Innovators challenge tired retail models
Each year, Fast Company, a business media company founded by two former Harvard Business Review editors, puts out its list of the world's 50 most innovative companies.
The 2013 list includes four retailers in the Top 10 - Nike at number 1, Amazon at number 2, Fab at number 5 and Target (the US retailer, no relation to Australia's Target) at number 10. Other retailers pepper the remaining 40 places in the Top 50.
The prominence of retailers in a list of cutting-edge innovators is no coincidence.
Technology is turning the sector upside down. And for traditional retailers there is an ominous message from this list - very few of the retailers that appear on it are mainstream. This suggests that despite significant investments in technology over the past couple of years, the major retailers on our main streets and in our shopping centres are still playing catch-up.
Indeed, the gap between the innovation leaders and followers could be widening.
Nike's top ranking on the Fast Company list was secured through the release of two products, the FuelBand electronic bracelet and the Flyknit Racer running shoe.
The FuelBand monitors the wearer's physical activity and converts it to a points score that can be compared with the scores of other FuelBand wearers, even when they don't play the same sports.
The Flyknit Racer re-engineers the running shoe. The fabric is new and lighter, and the production process reinvented.
Amazon achieved the No 2 ranking for logistical advances that have enabled it to offer same-day and next-day delivery service for merchandise purchased on its site.
Fab moved into No 5 spot by evolving its member-based flash sales site into a series of online boutiques for design-rich merchandise, expanding its membership to more than 10 million in the process.
Target is the only conventional retailer in the group, and therefore a significant one. It made the top echelon of innovators by introducing a new urban-based version of its suburban discount superstore, called CityTarget, which has opened in Chicago, Los Angeles and Seattle. The new store prototype has an edited and reorganised assortment targeting the specific needs of urban dwellers and business travellers. It also offers free wi-fi and mobile checkout.
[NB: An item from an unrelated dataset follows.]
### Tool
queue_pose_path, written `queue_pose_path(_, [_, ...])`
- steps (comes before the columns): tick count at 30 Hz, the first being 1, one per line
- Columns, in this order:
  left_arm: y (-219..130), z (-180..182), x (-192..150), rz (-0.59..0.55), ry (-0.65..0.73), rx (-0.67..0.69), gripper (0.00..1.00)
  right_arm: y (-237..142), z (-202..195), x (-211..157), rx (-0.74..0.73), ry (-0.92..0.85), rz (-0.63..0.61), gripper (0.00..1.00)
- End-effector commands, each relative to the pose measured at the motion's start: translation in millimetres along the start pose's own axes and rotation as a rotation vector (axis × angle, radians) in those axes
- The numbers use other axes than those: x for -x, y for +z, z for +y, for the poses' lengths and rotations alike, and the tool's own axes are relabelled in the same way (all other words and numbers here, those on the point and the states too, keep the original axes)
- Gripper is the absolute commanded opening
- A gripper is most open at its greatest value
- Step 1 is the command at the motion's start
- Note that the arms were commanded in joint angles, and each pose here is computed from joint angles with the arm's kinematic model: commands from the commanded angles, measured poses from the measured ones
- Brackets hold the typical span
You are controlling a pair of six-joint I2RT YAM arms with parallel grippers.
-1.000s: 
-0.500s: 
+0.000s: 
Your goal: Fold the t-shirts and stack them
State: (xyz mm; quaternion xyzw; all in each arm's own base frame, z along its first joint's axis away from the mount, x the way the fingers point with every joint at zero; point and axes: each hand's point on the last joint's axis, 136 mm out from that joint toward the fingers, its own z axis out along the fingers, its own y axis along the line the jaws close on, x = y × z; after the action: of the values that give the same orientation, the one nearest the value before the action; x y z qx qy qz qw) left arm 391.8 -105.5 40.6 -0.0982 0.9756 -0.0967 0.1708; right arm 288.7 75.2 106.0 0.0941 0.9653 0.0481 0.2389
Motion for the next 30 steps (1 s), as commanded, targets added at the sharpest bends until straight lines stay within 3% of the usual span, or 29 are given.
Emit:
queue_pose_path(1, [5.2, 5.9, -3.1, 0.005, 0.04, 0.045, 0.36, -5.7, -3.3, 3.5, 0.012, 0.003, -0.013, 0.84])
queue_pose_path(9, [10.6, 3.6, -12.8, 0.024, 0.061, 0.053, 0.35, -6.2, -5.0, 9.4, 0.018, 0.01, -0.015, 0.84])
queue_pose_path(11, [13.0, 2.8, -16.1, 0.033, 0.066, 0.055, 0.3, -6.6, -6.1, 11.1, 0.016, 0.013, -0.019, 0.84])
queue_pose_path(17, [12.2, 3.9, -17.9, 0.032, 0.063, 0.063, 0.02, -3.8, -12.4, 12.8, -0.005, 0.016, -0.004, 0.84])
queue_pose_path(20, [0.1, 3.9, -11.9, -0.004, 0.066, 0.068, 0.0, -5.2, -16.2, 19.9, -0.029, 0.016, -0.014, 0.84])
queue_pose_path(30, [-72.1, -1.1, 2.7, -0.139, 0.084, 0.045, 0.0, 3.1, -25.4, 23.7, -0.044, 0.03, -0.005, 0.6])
Apple (No 13 in the rankings) and a collection of small players including Nasty Gal (a growing e-tailer of women's clothing with a distinct "point of view") and ModCloth (an e-tailer that works with independent designers), bundled together at number 19, all underscore the vibrancy of non-traditional retail models.
Collectively, Nike, Amazon and Apple have done fabulously in these areas.
However, there is one more thing that is just as important but easy to overlook. It's the value that a retailer can add as a curator of products. In the case of Target, this enables it to make more efficient use of its physical store floorspace and drive higher sales per square metre.
In the case of Nasty Gal and ModCloth, being curators of fashion helps them to define and express their unique attitudes, which enables them to connect at an emotional level with customers.
This constitutes a direct attack on the old department store "house of brands" model, which purports to be all things to everyone, but seems, increasingly, to disguise a lack of curatorial flair.
The Fast Company list makes for an interesting read. You can agree or disagree with the rankings, but it provides some powerful inspiration to those who want to challenge established business models and make the world a better place.